> [Exercise objective] What lines of the listing below contain the word "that"? Copy each of them out.

Start of Block

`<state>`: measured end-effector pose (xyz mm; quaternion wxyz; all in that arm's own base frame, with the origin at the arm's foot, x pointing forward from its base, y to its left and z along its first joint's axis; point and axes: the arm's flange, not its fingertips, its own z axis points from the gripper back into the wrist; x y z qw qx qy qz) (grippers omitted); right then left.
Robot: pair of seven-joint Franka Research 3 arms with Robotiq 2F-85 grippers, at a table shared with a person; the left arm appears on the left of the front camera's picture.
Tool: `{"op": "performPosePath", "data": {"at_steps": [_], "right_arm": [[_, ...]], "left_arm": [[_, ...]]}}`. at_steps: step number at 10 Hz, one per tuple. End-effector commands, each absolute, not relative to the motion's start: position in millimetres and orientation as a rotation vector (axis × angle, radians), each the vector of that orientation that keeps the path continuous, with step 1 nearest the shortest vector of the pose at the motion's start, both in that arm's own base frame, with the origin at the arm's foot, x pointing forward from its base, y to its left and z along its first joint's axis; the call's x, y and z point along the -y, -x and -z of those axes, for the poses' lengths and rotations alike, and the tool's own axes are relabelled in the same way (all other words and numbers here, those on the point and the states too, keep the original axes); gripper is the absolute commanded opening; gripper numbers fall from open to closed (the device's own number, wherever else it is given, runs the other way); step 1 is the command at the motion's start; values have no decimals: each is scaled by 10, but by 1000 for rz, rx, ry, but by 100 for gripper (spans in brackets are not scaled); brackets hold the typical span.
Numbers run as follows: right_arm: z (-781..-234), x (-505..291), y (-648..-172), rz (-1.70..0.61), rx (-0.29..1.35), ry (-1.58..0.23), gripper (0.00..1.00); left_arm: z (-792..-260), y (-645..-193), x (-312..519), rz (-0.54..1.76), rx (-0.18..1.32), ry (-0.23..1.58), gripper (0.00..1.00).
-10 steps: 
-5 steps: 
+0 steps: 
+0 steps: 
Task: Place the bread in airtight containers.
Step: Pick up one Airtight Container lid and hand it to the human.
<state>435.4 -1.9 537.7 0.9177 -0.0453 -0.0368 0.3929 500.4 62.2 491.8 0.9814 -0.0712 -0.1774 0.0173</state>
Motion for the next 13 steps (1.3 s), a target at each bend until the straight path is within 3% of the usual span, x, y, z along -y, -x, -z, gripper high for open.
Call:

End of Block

> [Answer to the exercise]
`<state>`: measured end-effector pose (xyz mm; quaternion wxyz; all in that arm's own base frame, with the origin at the arm's foot, x pointing forward from its base, y to its left and z along its first joint's axis; point and axes: the arm's flange, not its fingertips, its own z axis points from the gripper back into the wrist; x y z qw qx qy qz) (grippers omitted); right then left.
Tool: `{"op": "performPosePath", "data": {"at_steps": [_], "right_arm": [[_, ...]], "left_arm": [[_, ...]]}}`. at_steps: step number at 10 Hz, one per tuple. End-effector commands, each absolute, not relative to the motion's start: position in millimetres and orientation as a rotation vector (axis × angle, radians), each the vector of that orientation that keeps the path continuous, with step 1 nearest the shortest vector of the pose at the motion's start, both in that arm's own base frame, with the origin at the arm's foot, x pointing forward from its base, y to its left and z along its first joint's axis; the call's x, y and z point along the -y, -x and -z of those axes, for the poses' lengths and rotations alike, and the tool's own axes are relabelled in the same way (all other words and numbers here, those on the point and the states too, keep the original axes); gripper is the absolute commanded opening; gripper numbers fall from open to closed (the device's own number, wherever else it is given, runs the other way); step 1 is the command at the motion's start; values have no decimals: each is scaled by 10, but by 1000 for rz, rx, ry, but by 100 for gripper (spans in brackets are not scaled); brackets hold the typical span.

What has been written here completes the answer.